| Assignment |
Look through the data for the string "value". Copy every line where it is found.

| Recorded information |
== Segment start ==

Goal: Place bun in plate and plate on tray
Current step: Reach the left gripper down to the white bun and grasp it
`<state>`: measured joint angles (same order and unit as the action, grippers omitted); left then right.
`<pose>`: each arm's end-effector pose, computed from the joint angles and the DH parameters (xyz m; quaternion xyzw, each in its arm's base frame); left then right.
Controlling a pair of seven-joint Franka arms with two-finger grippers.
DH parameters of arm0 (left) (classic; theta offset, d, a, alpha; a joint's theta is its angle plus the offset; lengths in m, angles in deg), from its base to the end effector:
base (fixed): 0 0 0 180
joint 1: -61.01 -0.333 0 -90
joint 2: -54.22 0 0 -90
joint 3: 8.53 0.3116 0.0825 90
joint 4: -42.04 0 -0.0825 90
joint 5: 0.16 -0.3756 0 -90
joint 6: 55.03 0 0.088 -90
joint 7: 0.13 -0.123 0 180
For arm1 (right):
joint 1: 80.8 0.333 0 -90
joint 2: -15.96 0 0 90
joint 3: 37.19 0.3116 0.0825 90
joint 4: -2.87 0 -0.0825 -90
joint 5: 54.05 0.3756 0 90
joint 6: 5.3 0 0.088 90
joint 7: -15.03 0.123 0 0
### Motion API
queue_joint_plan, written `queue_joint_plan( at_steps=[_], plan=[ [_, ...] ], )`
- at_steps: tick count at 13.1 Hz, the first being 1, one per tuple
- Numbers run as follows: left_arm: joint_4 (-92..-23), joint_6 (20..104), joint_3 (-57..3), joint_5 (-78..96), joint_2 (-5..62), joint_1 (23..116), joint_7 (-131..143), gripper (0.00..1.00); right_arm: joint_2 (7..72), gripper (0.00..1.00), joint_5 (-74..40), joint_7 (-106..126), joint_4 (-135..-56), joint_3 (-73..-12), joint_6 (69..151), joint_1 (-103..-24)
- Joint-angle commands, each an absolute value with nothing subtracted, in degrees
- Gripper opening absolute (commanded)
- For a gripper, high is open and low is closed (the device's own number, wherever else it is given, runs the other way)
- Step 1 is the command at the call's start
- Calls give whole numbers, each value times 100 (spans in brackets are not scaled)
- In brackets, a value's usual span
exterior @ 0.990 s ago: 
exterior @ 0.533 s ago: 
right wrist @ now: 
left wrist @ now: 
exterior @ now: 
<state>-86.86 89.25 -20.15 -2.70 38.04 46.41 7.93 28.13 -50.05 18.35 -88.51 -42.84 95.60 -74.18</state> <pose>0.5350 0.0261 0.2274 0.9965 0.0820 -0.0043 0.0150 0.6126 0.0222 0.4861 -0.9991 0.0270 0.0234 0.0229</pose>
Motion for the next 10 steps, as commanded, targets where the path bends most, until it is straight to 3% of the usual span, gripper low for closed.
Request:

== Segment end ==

| Task output |
- Joint-angle commands, each an absolute value with nothing subtracted, in degrees
- Calls give whole numbers, each value times 100 (spans in brackets are not scaled)
- In brackets, a value's usual span

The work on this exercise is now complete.